Photo by David Dibert: https://www.pexels.com/photo/time-lapse-photography-of-vehicles-passing-near-building-635609/

Big Data And Computing: A Beginners Approach

Hadoop Based Applications

Published in

Geek Culture

11 min readFeb 10, 2023

Over the years, Hadoop’s discovery and development have eased the use of Big Data and distributed computing. It is used in different fields to serve different purposes. With regard to these requirements, several supportive counterpart interfaces and application interfaces have been developed. If you are unknown of Hadoop and MapReduce concepts it's best to please give my previous articles a quick read and understand the important concepts like HDFS, MapReduce, and Hadoop 2.x.

Some of the most used applications built on Hadoop are:

Apache Hive
HBase
Oozie
Apache Spark
Pig
Apache Sqoop
Apache Flume

We are going to look at some of them, closely.

Apache Hive

It is a schema-based data warehouse and ETL software that facilitates reading, writing, and managing large datasets residing in the HDFS storage systems. It is also a Java-based application, as it uses a java based driver connection to execute and fetch queries from the database. HIVE stores the data in a distributed system but we can analyze and query the data in a SQL-like language Hive Query Language or HQL. It is designed to enhance scalability, extensibility, performance, and fault tolerance. Hive uses HDFS to store the data and Map Reduce for executing the transformation logic on a query. It is to be kept in mind that HIVE is not a relational database, it just behaves like one from the abstracted user surface, though it stores a structured schema, that is, the tables and storage are built in a format before the data is loaded.

HIVE is an OLAP or Online analytical protocol, that is, it is meant for data analysis and complex queries on complex multi-dimensional data coming from multiple databases.

HIVE has a number of components that lets it function. They are listed along with their examples:

Driver: It is the main unit that receives the query from the user. It interacts with the client UI or CLI. It accepts the request and returns the result to the user as well. It monitors the execution of the query throughout its life cycle.
Metastore: This is an RDBMS system, that contains details or metadata of all the tables and information contained in HIVE, or the backend Hadoop File System.
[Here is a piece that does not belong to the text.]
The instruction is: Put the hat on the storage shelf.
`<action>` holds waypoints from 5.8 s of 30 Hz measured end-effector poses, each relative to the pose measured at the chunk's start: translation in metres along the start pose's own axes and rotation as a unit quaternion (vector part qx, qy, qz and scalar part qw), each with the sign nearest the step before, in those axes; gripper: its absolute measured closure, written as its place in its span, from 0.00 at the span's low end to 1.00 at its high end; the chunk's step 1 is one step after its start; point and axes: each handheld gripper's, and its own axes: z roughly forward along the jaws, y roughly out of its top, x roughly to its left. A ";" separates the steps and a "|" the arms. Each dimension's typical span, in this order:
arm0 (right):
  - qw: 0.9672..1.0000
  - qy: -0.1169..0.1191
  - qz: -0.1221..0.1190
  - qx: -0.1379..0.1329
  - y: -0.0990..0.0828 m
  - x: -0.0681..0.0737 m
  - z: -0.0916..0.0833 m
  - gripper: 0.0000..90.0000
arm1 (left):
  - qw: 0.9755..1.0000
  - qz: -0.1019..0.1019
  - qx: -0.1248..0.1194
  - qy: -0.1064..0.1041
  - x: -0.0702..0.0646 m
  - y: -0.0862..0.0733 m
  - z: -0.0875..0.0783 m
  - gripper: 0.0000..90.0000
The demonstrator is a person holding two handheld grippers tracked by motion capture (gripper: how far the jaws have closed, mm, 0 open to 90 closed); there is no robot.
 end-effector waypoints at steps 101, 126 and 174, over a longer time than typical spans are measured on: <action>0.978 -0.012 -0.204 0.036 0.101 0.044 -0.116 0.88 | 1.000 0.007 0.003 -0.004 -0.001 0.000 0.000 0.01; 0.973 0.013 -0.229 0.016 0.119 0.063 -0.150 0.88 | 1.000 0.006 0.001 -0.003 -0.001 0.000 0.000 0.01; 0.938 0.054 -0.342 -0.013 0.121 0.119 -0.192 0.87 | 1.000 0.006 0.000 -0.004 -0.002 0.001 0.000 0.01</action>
It contains the schema of the referred table and its attributes, and the HDFS mappings. It also contains the serializers and deserializers required to perform read and write on the particular table stored in HDFS. The metadata is kept in RDBMS because we might need to modify the schema of the HIVE table, which requires CRUD operations and it is also low latency. As HDFS does not allow Delete operations, so, we can’t keep the metadata there together with the data itself.
Compiler: Once the driver accepts the query, it needs the plan to execute the query. It forwards the query to the compiler. The compiler reads the query and requests the metastore to provide the schema and HDFS mappings. Once it is received from the metastore, the compiler compiles the query in HQL with the information from the metastore, devices a plan and sends it back to the Driver. Basically, the plan is a DAG or Direct Acyclic graph.
Execution Engine: It is responsible for the execution of the query and the return of the result to the driver. The driver sends the DAG to the execution engine. The execution engine requests the metastore for the serialization and deserialization information for the required table. Once received it creates a Map-Reduce Job and invokes the Map-Reduce Engine. Data serialization is a process that converts structure data manually back to the original form. We need serialization in order to function using Map Reduce. As Map Reduce needs the data to flow over the network to reach different nodes, we need to convert the data in the table to byte code so that we can stream the data. Having a serializer and deserializer lets us convert the data without any dependency on the underlying structure. Serialization also helps to transfer and process data in a more compact or fast manner.
The client can interact with HIVE using a CLI or a UI that is hosted on a HIVE thrift server or directly using an ODBC or JDBC driver.

Oozie

Oozie is a tool that can be used to run a job or a sequence of multiple complex jobs in an order to achieve a bigger task using a pipeline in a Hadoop distributed system. Oozie is basically used to run Workflow Jobs. Workflow jobs are a sequence of actions or jobs arranged in a Direct Acyclic Graph, where generally one job in the workflow is dependent on the result of the previous job of the workflow. The oozie executer generally runs java jars which have the map-reduce execution file. The workflow is triggered and executed by the Hadoop engine. Oozie executes on multiple worker nodes in a distributed manner.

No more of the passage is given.